TASK DESCRIPTION
Go to the line below that has "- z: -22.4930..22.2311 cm", print it and each line after it exactly, and stop after the line that has "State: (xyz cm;"; leave out pictures.

SOURCE RECORDS

——

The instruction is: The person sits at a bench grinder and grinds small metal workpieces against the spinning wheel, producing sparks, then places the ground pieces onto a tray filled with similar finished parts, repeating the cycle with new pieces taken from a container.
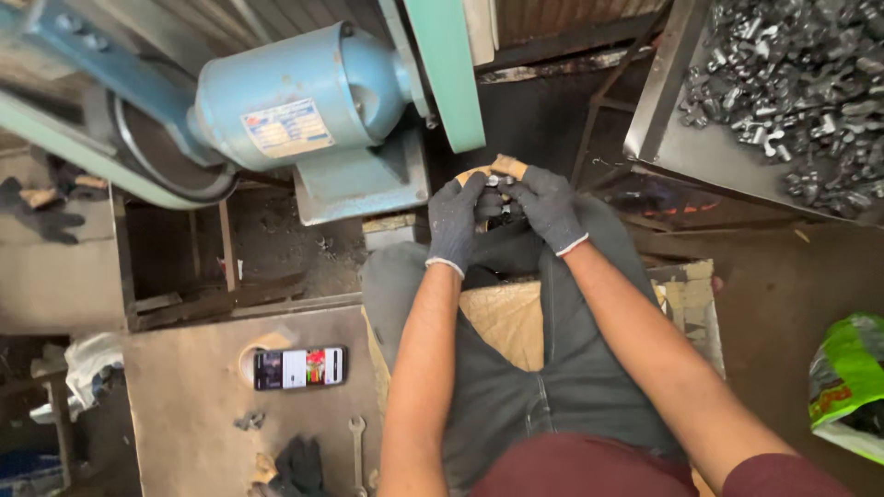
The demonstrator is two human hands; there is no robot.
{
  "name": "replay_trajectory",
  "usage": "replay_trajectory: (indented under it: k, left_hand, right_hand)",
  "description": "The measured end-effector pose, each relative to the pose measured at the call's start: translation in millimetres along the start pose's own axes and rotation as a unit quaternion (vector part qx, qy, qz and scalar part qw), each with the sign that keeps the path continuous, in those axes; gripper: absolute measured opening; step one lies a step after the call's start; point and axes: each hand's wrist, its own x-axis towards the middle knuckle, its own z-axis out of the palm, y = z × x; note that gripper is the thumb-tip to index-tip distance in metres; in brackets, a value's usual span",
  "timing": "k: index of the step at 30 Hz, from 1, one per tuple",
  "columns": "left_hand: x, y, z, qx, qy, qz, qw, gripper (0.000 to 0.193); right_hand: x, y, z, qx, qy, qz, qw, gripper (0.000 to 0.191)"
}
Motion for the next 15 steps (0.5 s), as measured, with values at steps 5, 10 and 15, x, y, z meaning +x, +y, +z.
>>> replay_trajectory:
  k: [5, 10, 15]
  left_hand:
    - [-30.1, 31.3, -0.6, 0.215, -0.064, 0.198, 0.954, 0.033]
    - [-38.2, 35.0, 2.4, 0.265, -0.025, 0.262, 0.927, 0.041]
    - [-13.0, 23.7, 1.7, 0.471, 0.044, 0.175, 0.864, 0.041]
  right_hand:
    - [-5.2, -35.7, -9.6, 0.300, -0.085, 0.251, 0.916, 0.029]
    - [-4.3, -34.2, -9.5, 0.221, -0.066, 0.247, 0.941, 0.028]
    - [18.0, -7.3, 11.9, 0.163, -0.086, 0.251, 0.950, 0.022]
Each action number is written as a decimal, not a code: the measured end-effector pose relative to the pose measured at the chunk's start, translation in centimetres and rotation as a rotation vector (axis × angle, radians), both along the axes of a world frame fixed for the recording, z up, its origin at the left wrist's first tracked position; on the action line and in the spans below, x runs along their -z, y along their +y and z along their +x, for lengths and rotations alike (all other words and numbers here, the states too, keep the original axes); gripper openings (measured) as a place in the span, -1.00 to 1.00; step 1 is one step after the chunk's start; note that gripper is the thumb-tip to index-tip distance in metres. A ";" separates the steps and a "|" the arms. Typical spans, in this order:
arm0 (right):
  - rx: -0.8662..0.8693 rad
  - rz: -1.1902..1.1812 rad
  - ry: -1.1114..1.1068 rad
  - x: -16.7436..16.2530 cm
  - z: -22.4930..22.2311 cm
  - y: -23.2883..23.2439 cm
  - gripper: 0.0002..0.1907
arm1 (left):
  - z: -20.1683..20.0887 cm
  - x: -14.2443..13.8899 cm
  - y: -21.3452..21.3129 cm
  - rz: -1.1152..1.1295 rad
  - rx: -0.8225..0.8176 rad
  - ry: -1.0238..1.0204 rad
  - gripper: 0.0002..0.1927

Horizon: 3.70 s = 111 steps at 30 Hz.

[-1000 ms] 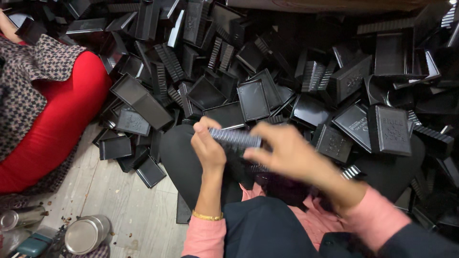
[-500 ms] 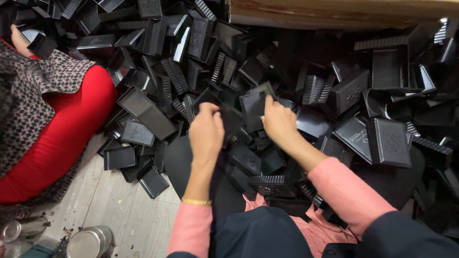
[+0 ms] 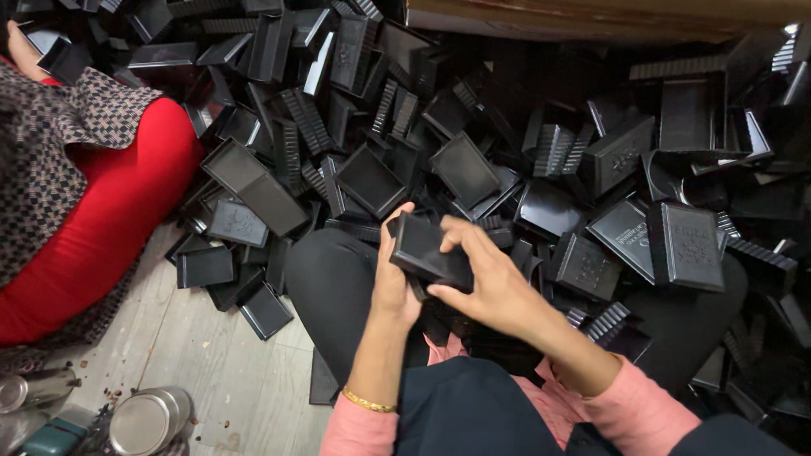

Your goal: The person sits on the floor and repeatedly picks up small black plastic parts from a large pile. They align and press the parts together by hand, then place the assembled units into a nearby cardboard box.

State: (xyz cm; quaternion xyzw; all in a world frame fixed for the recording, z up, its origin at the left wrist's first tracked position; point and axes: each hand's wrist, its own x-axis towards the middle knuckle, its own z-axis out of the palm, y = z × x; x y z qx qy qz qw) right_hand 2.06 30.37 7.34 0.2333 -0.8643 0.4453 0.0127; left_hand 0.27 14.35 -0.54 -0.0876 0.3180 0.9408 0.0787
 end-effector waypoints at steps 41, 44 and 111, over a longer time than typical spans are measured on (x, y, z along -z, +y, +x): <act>0.212 -0.868 -0.242 -6.8 -13.0 7.1 -0.74 | -8.5 -1.6 -2.3 -1.525 -0.152 0.095 -0.51; 0.297 -0.011 -0.109 -1.8 -14.3 5.5 -0.77 | -11.4 -0.4 -1.8 -1.696 -0.022 0.056 -0.49; -0.110 0.386 0.303 -1.6 -20.7 3.2 -0.36 | -7.8 3.3 1.2 -1.729 -0.230 0.482 -0.73</act>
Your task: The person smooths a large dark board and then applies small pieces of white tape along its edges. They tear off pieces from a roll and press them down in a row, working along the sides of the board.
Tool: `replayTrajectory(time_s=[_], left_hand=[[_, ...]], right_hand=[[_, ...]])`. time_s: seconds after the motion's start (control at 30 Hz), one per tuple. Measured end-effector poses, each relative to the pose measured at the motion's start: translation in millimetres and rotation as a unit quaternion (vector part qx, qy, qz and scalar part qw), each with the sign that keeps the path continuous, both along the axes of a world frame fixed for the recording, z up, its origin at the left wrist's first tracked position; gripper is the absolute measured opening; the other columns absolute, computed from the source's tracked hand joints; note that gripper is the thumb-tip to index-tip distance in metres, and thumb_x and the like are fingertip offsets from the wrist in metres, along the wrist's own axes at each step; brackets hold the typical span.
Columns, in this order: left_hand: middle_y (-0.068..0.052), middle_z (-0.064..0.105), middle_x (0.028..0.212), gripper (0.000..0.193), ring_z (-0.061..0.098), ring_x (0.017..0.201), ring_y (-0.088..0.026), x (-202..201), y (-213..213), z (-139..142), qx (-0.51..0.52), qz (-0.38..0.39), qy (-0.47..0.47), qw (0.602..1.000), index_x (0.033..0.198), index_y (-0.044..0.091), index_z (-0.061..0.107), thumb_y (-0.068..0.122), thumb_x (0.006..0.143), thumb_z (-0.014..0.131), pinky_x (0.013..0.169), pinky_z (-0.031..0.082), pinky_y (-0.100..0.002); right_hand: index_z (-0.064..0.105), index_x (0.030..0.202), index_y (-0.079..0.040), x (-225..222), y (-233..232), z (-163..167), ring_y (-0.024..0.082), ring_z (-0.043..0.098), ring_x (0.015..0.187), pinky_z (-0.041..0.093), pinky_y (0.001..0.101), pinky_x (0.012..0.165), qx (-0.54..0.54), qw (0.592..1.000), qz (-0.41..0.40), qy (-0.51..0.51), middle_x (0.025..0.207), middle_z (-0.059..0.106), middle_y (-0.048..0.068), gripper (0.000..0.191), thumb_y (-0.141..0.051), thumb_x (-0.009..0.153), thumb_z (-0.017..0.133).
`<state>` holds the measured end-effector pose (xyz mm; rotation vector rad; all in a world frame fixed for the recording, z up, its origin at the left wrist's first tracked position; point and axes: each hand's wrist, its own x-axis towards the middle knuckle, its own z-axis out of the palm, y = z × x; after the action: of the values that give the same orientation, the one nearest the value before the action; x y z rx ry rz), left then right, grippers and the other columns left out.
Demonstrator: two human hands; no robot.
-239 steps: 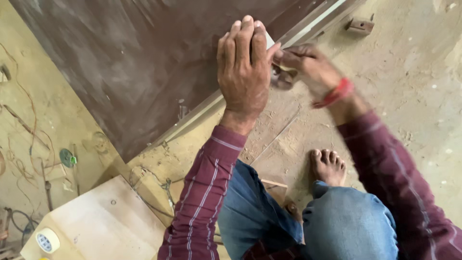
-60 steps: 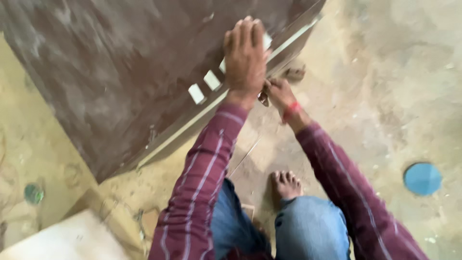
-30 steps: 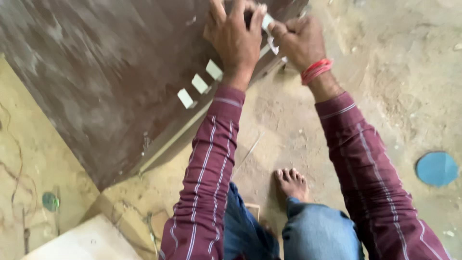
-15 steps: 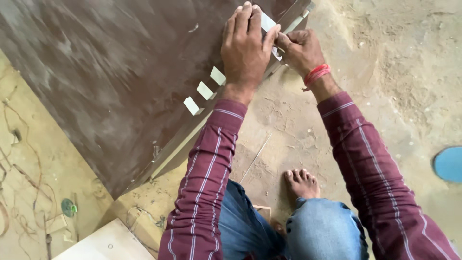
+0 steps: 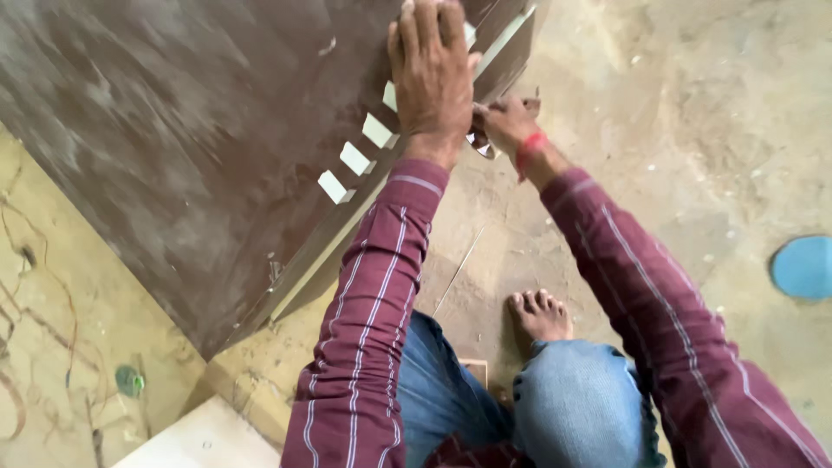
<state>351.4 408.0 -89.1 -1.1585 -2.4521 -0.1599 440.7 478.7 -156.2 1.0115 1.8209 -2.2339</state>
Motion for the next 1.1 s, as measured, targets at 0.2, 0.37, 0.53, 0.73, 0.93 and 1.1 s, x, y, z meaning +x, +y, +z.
replayTrajectory(time_s=[0.2,0.37,0.53,0.73,0.93,1.1], left_hand=[[-0.013,0.052,0.141,0.066,0.058,0.131,-0.029,17.2,-24.4,43.8,0.191,-0.127,-0.288,0.93,0.15,0.004,0.046,0.03,0.1,0.079,0.112,0.052,-0.042],[-0.011,0.067,0.122,0.037,0.063,0.113,-0.024,56.7,-35.9,22.7,0.203,-0.179,-0.289,0.918,0.12,0.006,0.066,0.03,0.095,0.079,0.094,0.057,-0.04],[-0.002,0.073,0.096,0.013,0.065,0.092,-0.017,66.3,-17.1,13.8,0.277,-0.103,-0.337,0.894,0.092,0.012,0.071,0.024,0.097,0.072,0.083,0.058,-0.036],[-0.001,0.071,0.083,0.011,0.067,0.077,-0.017,7.0,18.9,35.7,0.297,-0.086,-0.192,0.931,0.086,0.015,0.071,0.02,0.095,0.074,0.11,0.046,-0.053],[-0.004,0.07,0.092,0.023,0.063,0.095,-0.028,-25.6,34.4,18.3,0.274,0.004,-0.161,0.948,0.083,0.015,0.071,0.036,0.086,0.081,0.085,0.052,-0.049],[-0.021,0.058,0.123,0.07,0.054,0.116,-0.041,-45.1,35.3,-0.5,0.228,0.124,-0.039,0.965,0.112,0.003,0.069,0.058,0.071,0.083,0.085,0.046,-0.06]], right_hand=[[0.064,0.113,0.0,82.3,22.3,44.1,0.009,0.062,0.085,0.054,0.0273,0.079,0.078,0.956,0.029,0.283,0.091,0.065,0.001,0.023,-0.021,0.109,0.056],[0.063,0.119,-0.002,97.0,32.1,59.2,0.009,0.06,0.084,0.053,0.0256,0.076,0.125,0.936,0.045,0.327,0.093,0.064,0.001,0.021,-0.017,0.111,0.053],[0.069,0.106,-0.004,87.3,35.6,36.0,0.008,0.063,0.07,0.055,0.0237,0.064,0.156,0.955,-0.004,0.25,0.084,0.07,0.002,0.02,-0.019,0.109,0.057],[0.073,0.084,-0.007,43.3,57.3,35.9,0.006,0.059,0.05,0.047,0.025,0.042,0.316,0.929,-0.071,0.181,0.063,0.065,0.001,0.037,-0.029,0.112,0.062],[0.074,0.08,-0.006,12.5,75.5,57.7,0.006,0.055,0.048,0.042,0.0249,0.042,0.33,0.93,-0.082,0.139,0.06,0.063,0.0,0.035,-0.029,0.105,0.068],[0.071,0.081,-0.004,17.9,68.6,51.1,0.005,0.057,0.056,0.045,0.0239,0.049,0.249,0.948,-0.064,0.186,0.064,0.06,0.0,0.042,-0.034,0.111,0.068]])
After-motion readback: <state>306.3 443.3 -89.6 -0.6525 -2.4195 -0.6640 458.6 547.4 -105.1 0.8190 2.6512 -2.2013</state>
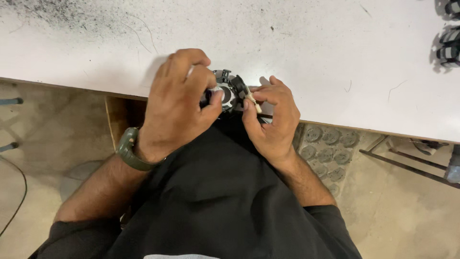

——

FINAL ANSWER
  - z: -22.4930..22.2311 cm
  - y: -23.2883..23.2439 cm
  - gripper: 0.0002..0.1907
arm1 (left):
  - z: -20.1683..20.0887 cm
  - x: -14.2443..13.8899 cm
  - y: -21.3452..21.3129 cm
  - rz: -1.1152..1.1295 rad
  - rx: -0.8225..0.8176 rad
  - ry: -1.0238..1.0204 rad
  - gripper: 0.0002..0.1927

Horizon: 3.70 s = 111 steps at 30 Hz.

[-1000 ms] 
[-500 ms] 
[+0 ms] 

Your goal: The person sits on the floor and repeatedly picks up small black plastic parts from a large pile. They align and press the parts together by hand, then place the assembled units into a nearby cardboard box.

State: (xyz cm; quaternion xyzw; all in a world frame fixed for the recording, z up, its origin at the left wrist's first tracked position; point and axes: each hand's wrist, its own x-axis towards the middle knuckle, its own z-axis out of the palm, y = z × x; x y z qx qy qz qw) right_hand 2.06 30.37 7.34 0.2333 -0.8643 0.4453 0.0127; left_hand 0.27 14.35 -0.54 -0.0876 0.3180 0.9408 0.0787

No additional output is needed.